= Information supplied =
..............................

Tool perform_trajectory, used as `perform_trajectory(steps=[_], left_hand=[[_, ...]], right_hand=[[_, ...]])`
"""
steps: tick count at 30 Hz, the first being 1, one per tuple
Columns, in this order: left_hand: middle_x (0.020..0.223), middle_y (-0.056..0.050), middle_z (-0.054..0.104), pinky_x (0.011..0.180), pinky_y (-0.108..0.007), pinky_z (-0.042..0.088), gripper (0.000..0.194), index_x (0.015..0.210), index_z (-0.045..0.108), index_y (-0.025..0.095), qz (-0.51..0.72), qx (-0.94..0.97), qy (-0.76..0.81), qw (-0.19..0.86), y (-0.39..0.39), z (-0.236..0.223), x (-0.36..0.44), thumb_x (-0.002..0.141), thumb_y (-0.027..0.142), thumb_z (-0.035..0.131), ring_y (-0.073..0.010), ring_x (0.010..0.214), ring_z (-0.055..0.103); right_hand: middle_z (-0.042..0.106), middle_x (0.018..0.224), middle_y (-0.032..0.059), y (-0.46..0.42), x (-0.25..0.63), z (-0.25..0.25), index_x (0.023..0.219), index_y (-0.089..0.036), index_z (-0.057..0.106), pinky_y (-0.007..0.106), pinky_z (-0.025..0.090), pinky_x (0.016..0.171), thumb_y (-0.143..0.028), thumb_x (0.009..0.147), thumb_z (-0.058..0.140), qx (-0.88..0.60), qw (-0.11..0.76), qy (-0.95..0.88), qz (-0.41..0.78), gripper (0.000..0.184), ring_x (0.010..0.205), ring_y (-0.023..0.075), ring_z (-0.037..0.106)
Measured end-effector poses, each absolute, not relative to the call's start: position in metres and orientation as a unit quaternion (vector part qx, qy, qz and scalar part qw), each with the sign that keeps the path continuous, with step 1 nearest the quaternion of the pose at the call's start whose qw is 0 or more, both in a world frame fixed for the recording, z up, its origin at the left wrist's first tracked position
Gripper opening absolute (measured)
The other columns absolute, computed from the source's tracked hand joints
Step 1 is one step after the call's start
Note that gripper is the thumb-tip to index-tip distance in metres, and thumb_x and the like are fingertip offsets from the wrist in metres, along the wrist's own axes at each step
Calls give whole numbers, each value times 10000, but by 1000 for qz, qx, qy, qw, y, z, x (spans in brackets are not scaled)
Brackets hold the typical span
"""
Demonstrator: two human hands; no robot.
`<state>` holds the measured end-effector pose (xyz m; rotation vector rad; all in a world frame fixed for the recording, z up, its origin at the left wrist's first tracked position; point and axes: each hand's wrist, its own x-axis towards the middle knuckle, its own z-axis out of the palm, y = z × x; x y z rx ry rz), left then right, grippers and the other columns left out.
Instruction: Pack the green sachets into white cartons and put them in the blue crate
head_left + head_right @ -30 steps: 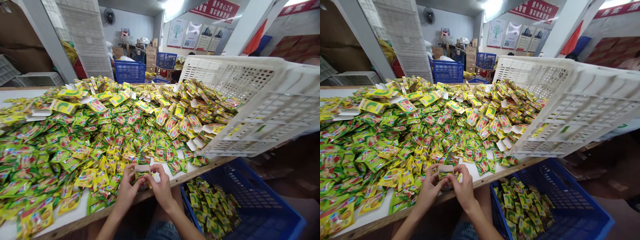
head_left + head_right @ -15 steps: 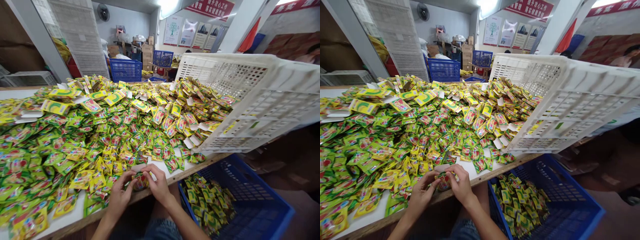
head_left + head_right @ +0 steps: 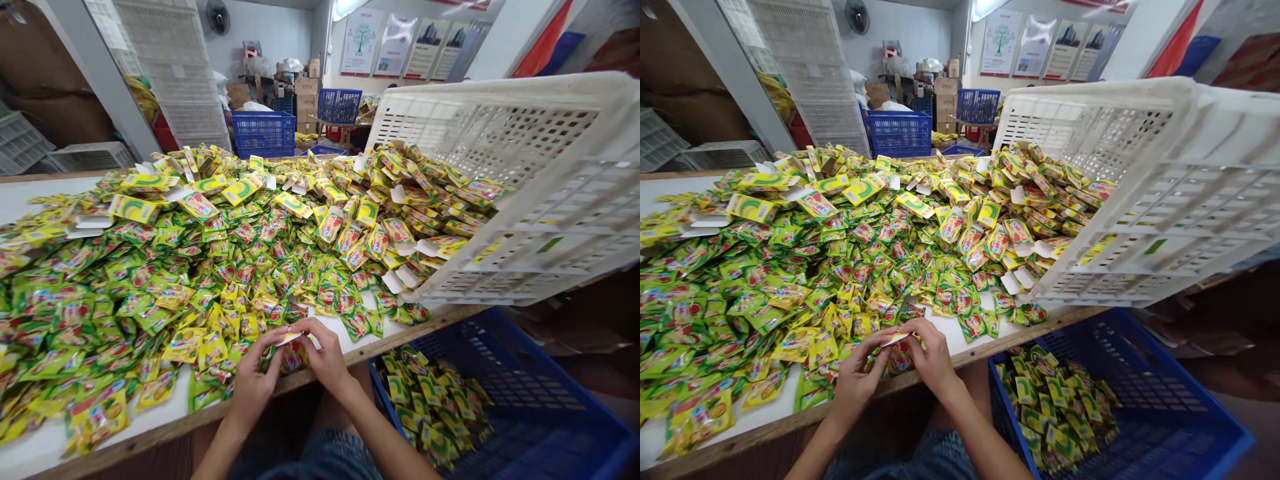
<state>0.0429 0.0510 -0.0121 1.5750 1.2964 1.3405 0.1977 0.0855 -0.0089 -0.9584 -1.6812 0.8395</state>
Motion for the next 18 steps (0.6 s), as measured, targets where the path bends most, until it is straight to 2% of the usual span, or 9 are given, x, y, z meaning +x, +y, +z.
perform_trajectory(steps=[3, 5, 9, 13, 18], left_hand=[[1086, -63, 669, 975, -387, 428, 148, 949, 648, 223, 519, 601, 505, 339, 50, -8, 44, 823, 196, 577, -226, 1081, 585], [1064, -57, 678, 968, -377, 432, 127, 919, 658, 220, 525, 588, 515, 337, 50, -6, 47, 820, 201, 580, -219, 1059, 596], [1004, -58, 691, 934, -356, 450, 111, 890, 668, 203, 540, 558, 530, 341, 52, -2, 52, 807, 225, 598, -215, 999, 618], [915, -59, 694, 836, -313, 483, 130, 890, 660, 180, 537, 531, 542, 368, 56, 5, 54, 819, 259, 586, -198, 884, 635], [862, -45, 692, 790, -293, 487, 132, 870, 658, 178, 533, 519, 542, 390, 60, 4, 53, 822, 276, 585, -181, 822, 634]], right_hand=[[655, 984, 57, 83, 201, -5, 958, -216, 627, 330, 460, 869, -239, 833, 593, -384, 483, -704, 351, 131, 985, 188, 587], [658, 992, 61, 82, 202, -3, 967, -214, 628, 333, 461, 870, -237, 840, 585, -386, 483, -704, 349, 136, 984, 187, 591], [660, 919, 55, 83, 200, -3, 928, -206, 620, 317, 470, 820, -232, 873, 525, -398, 486, -700, 339, 112, 912, 178, 602], [656, 842, 35, 87, 197, 3, 885, -208, 618, 302, 451, 743, -255, 875, 523, -431, 451, -714, 316, 106, 818, 179, 590], [652, 808, 25, 91, 201, 11, 857, -215, 616, 309, 433, 739, -269, 882, 510, -439, 420, -737, 296, 121, 786, 182, 581]])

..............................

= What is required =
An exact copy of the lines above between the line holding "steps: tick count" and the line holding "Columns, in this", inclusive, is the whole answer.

= Answer for this exercise =
steps: tick count at 30 Hz, the first being 1, one per tuple
Columns, in this order: left_hand: middle_x (0.020..0.223), middle_y (-0.056..0.050), middle_z (-0.054..0.104), pinky_x (0.011..0.180), pinky_y (-0.108..0.007), pinky_z (-0.042..0.088), gripper (0.000..0.194), index_x (0.015..0.210), index_z (-0.045..0.108), index_y (-0.025..0.095), qz (-0.51..0.72), qx (-0.94..0.97), qy (-0.76..0.81), qw (-0.19..0.86), y (-0.39..0.39), z (-0.236..0.223), x (-0.36..0.44), thumb_x (-0.002..0.141), thumb_y (-0.027..0.142), thumb_z (-0.035..0.131), ring_y (-0.073..0.010), ring_x (0.010..0.214), ring_z (-0.055..0.103); right_hand: middle_z (-0.042..0.106), middle_x (0.018..0.224), middle_y (-0.032..0.059), y (-0.46..0.42), x (-0.25..0.63), z (-0.25..0.25), index_x (0.023..0.219), index_y (-0.089..0.036), index_z (-0.057..0.106), pinky_y (-0.007..0.106), pinky_z (-0.025..0.090), pinky_x (0.016..0.171), thumb_y (-0.143..0.028), thumb_x (0.009..0.147), thumb_z (-0.058..0.140), qx (-0.88..0.60), qw (-0.11..0.76), qy (-0.95..0.88), qz (-0.41..0.78), gripper (0.000..0.184), ring_x (0.010..0.205), ring_y (-0.023..0.075), ring_z (-0.037..0.106)

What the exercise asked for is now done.